### ACTIVITY:
A line below contains "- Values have", and a later one contains "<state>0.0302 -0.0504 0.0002". Repeat both, with every line between them, exactly.

### GIVEN INFORMATION:
##########

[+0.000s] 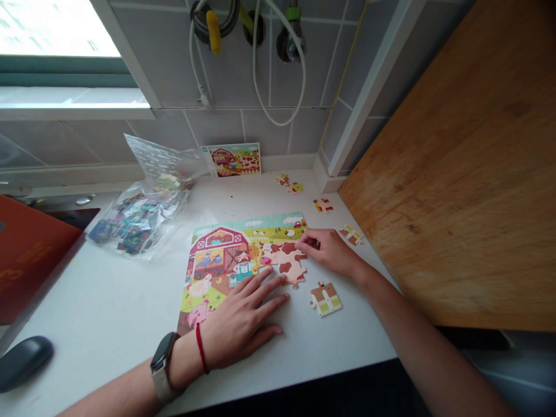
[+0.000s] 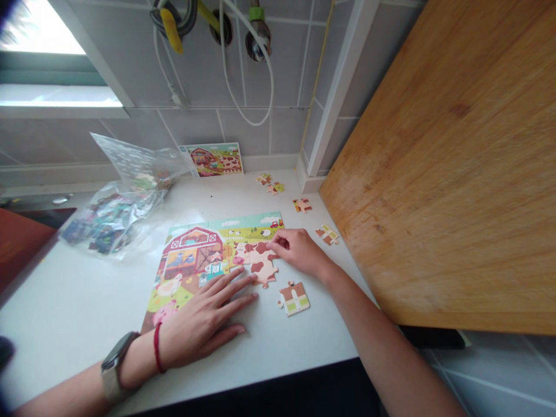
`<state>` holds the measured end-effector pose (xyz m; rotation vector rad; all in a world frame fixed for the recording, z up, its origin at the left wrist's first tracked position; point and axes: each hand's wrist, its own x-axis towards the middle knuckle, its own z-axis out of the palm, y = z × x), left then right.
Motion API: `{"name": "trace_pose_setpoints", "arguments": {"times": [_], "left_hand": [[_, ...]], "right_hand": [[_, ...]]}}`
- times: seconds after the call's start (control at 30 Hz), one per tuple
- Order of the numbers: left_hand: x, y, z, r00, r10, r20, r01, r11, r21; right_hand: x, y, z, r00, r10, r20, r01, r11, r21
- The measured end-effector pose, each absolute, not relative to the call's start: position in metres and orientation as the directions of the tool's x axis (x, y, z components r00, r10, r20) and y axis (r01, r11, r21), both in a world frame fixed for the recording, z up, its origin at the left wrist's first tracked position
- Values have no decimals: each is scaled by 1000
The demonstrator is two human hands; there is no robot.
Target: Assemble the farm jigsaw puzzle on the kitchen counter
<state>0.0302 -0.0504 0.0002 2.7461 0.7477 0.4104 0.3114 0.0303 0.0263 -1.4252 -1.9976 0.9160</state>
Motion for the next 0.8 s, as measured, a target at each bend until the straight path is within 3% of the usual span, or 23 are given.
{"name": "trace_pose_setpoints", "arguments": {"times": [0.2, 0.5, 0.8], "left_hand": [[30, -50, 1, 821, 526, 223, 435, -829, 353], [30, -49, 11, 846, 442, 297, 294, -853, 432], [32, -49, 16, 818, 437, 375, 205, -829, 521]], "right_hand": [[322, 41, 27, 15, 961, 278, 567, 221, -793], [335, 50, 21, 164, 938, 307, 553, 170, -816], [360, 71, 6, 522, 788, 326, 400, 112, -910]]}}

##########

### RESPONSE AREA:
- Values have no decimals: each is scaled by 1000
The demonstrator is two human hands; there is no robot.
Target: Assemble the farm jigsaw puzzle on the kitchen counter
<state>0.0302 -0.0504 0.0002 2.7461 0.7477 0.4104 0.3114 0.0303 0.0263 -1.4252 -1.9976 0.9160</state>

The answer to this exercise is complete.